Bonne
nouvelle. La fièvre est tombée. Je reste néanmoins assez groggy. La toux reste
présente et m’empêche de bien dormir.
Je n’ai toujours
pas retrouvé l’appétit. Je n’ai pas non plus bu une seule goutte d’alcool ni de
café depuis Nosy Be. Il faut dire qu’avec les tonnes de nourriture dont je
m’étais abondamment nourri depuis le jour de mon embarquement, je pourrais
facilement rester un mois sans manger. Je suis quand même passé d’une soupe à
deux par jour.
Des
touristes que l’on ne rencontrait quasiment jamais il y a une trentaine
d’années se font de plus en plus nombreux. C’est le cas des Russes, Européens
de l’est, des Indiens, mais surtout des Chinois. Sur ce navire, ces derniers se
distinguent nettement des descendants chinois installés dans l’Océan indien et
en Europe. D’abord, ils se promènent avec leurs petites thermos qu’ils
remplissent régulièrement d’eau chaude. Ensuite, ils ont aussi la particularité
de mastiquer la nourriture la bouche ouverte.
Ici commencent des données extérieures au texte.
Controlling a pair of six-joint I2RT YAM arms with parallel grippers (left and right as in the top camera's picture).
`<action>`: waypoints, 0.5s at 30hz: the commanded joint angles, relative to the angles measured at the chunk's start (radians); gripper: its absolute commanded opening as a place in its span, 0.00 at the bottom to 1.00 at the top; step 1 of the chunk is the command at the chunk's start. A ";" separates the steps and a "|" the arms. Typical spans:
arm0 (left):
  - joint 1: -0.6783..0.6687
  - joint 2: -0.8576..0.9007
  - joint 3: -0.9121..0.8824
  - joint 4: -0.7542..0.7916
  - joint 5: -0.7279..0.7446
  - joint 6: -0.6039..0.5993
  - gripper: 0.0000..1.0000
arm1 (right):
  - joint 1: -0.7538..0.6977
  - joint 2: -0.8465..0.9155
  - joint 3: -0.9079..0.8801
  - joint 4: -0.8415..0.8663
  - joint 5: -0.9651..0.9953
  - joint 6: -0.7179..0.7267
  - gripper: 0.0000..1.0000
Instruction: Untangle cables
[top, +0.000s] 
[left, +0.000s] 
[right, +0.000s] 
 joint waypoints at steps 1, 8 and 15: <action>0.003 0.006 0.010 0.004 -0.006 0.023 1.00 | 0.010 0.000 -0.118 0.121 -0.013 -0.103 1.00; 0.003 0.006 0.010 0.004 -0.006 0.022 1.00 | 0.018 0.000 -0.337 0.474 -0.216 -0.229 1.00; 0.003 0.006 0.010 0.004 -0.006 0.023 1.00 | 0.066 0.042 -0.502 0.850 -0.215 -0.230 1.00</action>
Cependant, contrairement à une de
leurs coutumes — qui tente néanmoins aussi de disparaître en Chine depuis les
Jeux olympiques de Pékin —, ils ne recrachent pas les aliments sur la table, et
non sur le bord de l’assiette, ni ne crachent par terre. On n’arrête pas le
progrès.
Je m’attendais à ce que la moyenne d’âge soit très élevée. Ce n’est pas
le cas. Évidemment, les gens au-delà de la trentaine constituent la majorité
des passagers, mais c’est également ce que l’on observe dans les sociétés occidentales.